• TASK BRIEF
Which lines of the entries contain the string "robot"? Please find them and copy them.

═════ INPUT ═════

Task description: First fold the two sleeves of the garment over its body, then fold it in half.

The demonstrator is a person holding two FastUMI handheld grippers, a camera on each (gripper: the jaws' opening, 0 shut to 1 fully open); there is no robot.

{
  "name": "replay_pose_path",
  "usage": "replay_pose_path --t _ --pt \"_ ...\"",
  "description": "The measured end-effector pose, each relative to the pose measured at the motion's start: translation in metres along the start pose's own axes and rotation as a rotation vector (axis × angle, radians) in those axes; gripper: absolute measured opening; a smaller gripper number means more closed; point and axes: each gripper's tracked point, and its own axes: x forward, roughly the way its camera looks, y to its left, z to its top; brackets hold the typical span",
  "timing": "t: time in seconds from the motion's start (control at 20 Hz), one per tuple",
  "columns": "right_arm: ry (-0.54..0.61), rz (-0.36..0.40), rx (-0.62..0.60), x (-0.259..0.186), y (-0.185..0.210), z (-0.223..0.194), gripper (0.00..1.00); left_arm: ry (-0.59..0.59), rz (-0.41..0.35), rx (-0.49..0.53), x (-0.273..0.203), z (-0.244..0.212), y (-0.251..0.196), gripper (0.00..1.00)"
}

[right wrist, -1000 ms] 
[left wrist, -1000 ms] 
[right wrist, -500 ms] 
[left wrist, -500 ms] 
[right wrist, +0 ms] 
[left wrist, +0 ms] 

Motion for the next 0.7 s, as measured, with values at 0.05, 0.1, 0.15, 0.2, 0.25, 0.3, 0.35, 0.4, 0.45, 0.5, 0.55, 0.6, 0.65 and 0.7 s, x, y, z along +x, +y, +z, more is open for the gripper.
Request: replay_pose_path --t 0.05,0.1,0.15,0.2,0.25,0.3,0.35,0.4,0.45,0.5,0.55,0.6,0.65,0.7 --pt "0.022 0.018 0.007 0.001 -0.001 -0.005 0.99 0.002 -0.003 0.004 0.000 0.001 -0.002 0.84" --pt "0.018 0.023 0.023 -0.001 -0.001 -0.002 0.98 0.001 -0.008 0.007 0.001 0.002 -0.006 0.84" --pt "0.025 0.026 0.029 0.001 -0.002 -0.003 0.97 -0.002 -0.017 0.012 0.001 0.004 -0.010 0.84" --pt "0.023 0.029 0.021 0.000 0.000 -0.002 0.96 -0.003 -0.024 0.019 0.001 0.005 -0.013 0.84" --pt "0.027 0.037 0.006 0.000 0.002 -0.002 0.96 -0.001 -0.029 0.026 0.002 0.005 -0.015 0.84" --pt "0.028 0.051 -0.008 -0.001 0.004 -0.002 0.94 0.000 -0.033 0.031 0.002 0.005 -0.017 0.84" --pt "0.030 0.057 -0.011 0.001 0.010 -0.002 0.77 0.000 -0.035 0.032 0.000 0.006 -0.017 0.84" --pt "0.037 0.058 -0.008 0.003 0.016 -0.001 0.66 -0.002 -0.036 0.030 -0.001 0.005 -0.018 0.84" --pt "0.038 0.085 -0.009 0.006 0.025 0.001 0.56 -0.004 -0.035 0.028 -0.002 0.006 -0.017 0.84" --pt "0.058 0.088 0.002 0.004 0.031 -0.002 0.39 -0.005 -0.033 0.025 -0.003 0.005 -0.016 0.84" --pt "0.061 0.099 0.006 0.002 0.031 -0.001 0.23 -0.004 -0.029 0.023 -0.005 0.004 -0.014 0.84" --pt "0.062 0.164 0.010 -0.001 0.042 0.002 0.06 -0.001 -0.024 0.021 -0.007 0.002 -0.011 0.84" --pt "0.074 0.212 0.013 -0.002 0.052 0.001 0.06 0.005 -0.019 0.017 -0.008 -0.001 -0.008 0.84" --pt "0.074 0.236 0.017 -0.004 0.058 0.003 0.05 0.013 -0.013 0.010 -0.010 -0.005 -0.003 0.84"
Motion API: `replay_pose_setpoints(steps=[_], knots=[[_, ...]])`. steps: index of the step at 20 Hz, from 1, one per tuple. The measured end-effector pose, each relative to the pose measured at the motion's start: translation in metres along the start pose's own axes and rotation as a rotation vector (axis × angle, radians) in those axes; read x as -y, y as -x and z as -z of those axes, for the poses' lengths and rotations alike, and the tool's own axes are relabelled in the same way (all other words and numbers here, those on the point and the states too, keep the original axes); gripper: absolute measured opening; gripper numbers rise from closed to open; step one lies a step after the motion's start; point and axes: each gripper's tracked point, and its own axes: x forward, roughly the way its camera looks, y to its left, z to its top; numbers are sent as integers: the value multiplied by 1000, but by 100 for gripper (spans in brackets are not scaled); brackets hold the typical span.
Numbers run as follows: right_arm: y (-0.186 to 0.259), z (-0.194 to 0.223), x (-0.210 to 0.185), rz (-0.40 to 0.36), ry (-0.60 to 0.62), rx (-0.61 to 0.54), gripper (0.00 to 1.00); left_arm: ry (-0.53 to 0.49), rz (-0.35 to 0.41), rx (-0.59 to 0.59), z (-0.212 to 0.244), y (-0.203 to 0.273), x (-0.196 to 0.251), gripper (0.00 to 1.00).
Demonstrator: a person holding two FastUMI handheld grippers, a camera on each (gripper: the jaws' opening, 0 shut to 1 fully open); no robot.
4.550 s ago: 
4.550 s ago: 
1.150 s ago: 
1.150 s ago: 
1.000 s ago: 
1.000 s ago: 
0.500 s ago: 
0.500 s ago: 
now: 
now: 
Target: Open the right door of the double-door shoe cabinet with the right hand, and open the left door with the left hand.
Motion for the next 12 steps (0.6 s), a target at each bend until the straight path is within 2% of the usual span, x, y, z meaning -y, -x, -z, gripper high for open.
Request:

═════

• EXERCISE ANSWER
The demonstrator is a person holding two FastUMI handheld grippers, a camera on each (gripper: the jaws' opening, 0 shut to 1 fully open); there is no robot.
Demonstrator: a person holding two FastUMI handheld grippers, a camera on each (gripper: the jaws' opening, 0 shut to 1 fully open); no robot.

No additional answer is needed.